Detection of ROS levels
The intracellular ROS were detected after the cells were treated with US and IR-780. As for 1O2 detection, the probe reagents were dissolved with DMSO at the concentration of 5 mM and then diluted with PBS at the final concentration of 5 μM for experiment use. 4T1 breast cancer cells (1 × 106/dish) were seeded in 35 × 35 mm dishes and cultivated for 24 h for full adhesion. The medium was replaced by the fresh medium containing 10 μM of IR-780 iodide. As a control, no IR-780 was used. After being incubated for 3 h, the cells were washed and added with the prepared probe solution. Then cells were treated with US irradiation at 1.5 W/cm2 for 20 s. After treatment, the cells were harvested and the fluorescence intensity was measured using a multimode plate reader at the excitation wavelength of 510 nm and emission wavelength of 580 nm. Relative fluorescence units (RFU) of samples were calculated and normalized to the untreated cells. As for the detections of H2O2 and ⋅OH, CM-H2DCFDA (final concentration of 7.9 μM) and HPF (final concentration of 10 μM) were used, respectively. Similar procedures were performed as stated above. The fluorescence intensity of CM-H2DCFDA was determined at the excitation wavelength of 490 nm and emission wavelength of 525 nm. The fluorescence intensity of HPF was measured at the excitation wavelength of 490 nm and emission wavelength of 515 nm.
Effect analysis of active oxygen scavengers
The effects of active oxygen scavengers were detected according to the previous report21. Briefly, the cell cultivation were the same as stated above. 10 μM of IR-780 iodide was added and incubated for 3 h. After washing out the free IR-780 dye, 2 mL of fresh complete medium were added into each dish. As the control, no IR-780 was used for these cells.

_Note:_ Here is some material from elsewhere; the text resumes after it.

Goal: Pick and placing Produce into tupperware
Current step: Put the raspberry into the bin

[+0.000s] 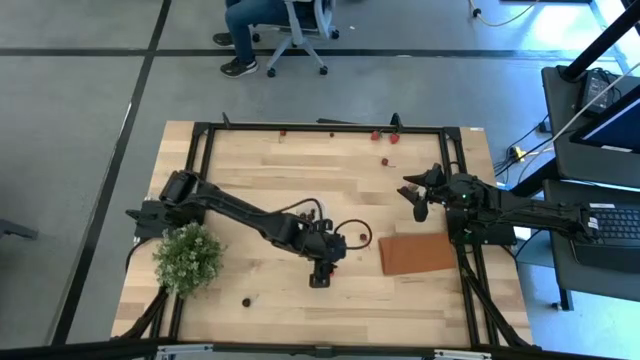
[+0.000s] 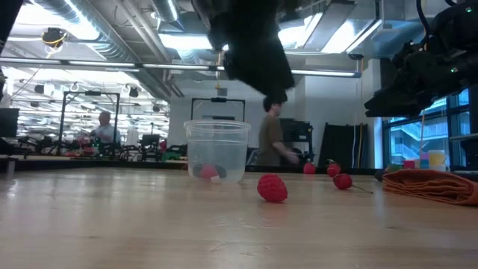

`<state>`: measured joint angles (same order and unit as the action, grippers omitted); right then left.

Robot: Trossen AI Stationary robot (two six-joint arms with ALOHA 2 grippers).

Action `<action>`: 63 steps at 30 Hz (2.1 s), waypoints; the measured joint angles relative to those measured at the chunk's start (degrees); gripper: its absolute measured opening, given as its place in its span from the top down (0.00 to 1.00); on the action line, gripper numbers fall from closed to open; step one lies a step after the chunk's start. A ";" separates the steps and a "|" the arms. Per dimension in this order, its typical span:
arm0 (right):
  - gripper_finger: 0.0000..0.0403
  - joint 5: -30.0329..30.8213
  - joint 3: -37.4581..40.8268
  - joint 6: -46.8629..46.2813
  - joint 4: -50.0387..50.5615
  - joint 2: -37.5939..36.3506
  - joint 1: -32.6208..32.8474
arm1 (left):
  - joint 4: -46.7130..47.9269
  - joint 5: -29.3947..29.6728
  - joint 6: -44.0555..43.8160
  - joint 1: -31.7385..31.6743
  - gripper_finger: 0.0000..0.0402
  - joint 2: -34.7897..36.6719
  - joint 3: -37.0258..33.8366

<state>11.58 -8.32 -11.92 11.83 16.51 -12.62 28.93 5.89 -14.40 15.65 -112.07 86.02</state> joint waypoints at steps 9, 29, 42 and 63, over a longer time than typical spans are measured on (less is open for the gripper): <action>0.40 0.02 0.00 0.22 0.12 0.00 0.00 | -0.22 -0.79 1.51 2.61 0.53 -6.91 0.02; 0.40 0.06 0.00 0.37 0.55 -0.02 0.00 | -2.17 -1.96 1.50 1.96 0.53 -9.84 -0.03; 0.40 0.40 0.00 0.39 0.93 0.00 -0.01 | -2.82 -2.54 1.48 1.74 0.53 -11.30 0.11; 0.40 0.50 0.00 0.37 0.93 -0.01 0.00 | -2.43 -2.01 1.28 1.69 0.72 -11.30 0.09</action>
<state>12.08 -8.32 -11.55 12.75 16.50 -12.62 26.50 3.88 -13.13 17.34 -123.37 86.11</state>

Before ultrasound irradiation, histidine (10 mM), mannitol (100 mM) or SOD (100 ug/mL) were added to the cells and US irradiation was performed for 20 s. After that, cell damage induced by insonation in the presence and absence of IR-780 with active oxygen scavengers was detected by staining of the cells with Trypan Blue dye as described previously1.
In vivo imaging analysis
All animal studies were approved by the Institute’s Animal Care and Use Committee of Shenzhen Institutes of Advanced Technology, Chinese Academy of Sciences. The methods were carried out in accordance with the approved guidelines. 6- to 8-week-old female BALB/c mice (five per cage) were housed on a 12:12 light: dark cycle with free access to food and water. 4T1 breast carcinoma cells (1 × 106/each) were injected into the right flank of mice. When mice had developed palpable tumors 6 days after tumor cell injection (about 5 mm in diameter), 0.1 mL 800 μg/mL of IR-780 was injected into the tumor. Images and fluorescence semi-quantitative analysis of IR-780 were taken at 0.1 h, 0.5 h, 3 h, 6 h after injection using the ex/in vivo imaging system (CRi maestro, USA) with a 704 nm excitation wavelength and a 740 nm filter to collect the fluorescence signals of IR-780. 48 h later, the mice were sacrificed and tissue organs were collected for imaging and biodistribution analysis.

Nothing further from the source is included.